__Exercise goal__: Within the listing below, locate all lines containing the word "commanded". Copy each one.

(Supplied information begins)

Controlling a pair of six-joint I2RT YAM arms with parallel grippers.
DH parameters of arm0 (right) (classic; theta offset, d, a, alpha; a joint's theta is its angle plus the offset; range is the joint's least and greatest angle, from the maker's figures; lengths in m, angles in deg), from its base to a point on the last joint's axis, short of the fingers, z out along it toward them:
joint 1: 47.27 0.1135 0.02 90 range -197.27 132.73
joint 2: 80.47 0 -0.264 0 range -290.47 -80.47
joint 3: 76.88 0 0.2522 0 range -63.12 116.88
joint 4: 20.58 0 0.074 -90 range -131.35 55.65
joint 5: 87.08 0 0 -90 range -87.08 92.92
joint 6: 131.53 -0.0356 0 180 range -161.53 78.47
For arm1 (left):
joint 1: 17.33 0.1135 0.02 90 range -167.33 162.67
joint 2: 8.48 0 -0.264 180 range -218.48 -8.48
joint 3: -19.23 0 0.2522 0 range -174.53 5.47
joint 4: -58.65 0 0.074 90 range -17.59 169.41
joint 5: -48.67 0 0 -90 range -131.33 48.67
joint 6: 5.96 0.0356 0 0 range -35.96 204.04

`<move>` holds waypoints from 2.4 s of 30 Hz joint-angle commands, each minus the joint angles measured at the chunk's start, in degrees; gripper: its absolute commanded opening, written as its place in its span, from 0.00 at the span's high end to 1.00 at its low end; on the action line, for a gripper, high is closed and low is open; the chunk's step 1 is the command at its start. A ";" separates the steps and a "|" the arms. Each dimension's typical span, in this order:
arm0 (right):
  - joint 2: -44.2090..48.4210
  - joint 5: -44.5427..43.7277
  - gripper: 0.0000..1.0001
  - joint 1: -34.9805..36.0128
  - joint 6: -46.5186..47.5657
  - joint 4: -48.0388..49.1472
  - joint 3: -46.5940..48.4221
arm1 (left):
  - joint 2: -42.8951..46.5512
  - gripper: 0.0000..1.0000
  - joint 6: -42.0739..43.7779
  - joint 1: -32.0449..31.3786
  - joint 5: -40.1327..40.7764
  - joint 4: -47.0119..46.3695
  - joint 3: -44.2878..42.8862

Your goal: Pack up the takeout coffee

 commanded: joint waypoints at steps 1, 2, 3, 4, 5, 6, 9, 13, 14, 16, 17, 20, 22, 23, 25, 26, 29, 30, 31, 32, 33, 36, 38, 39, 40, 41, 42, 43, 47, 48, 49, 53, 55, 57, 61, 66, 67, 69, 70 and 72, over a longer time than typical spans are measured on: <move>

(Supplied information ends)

__Solved exercise__:
`<move>` holds waypoints from 2.4 s of 30 Hz joint-angle commands, each minus the joint angles measured at the chunk's start, in degrees; gripper: its absolute commanded opening, written as its place in its span, from 0.00 at the span's high end to 1.00 at its low end; on the action line, for a gripper, high is closed and low is open; the chunk's step 1 is the command at its start. A ";" separates the steps and a "|" the arms. Each dimension's typical span, in this order:
 commanded: joint waypoints at steps 1, 2, 3, 4, 5, 6, 9, 13, 14, 16, 17, 20, 22, 23, 25, 26, 29, 30, 31, 32, 33, 36, 38, 39, 40, 41, 42, 43, 47, 48, 49, 53, 55, 57, 61, 66, 67, 69, 70 and 72, over a longer time than typical spans are measured on: <move>

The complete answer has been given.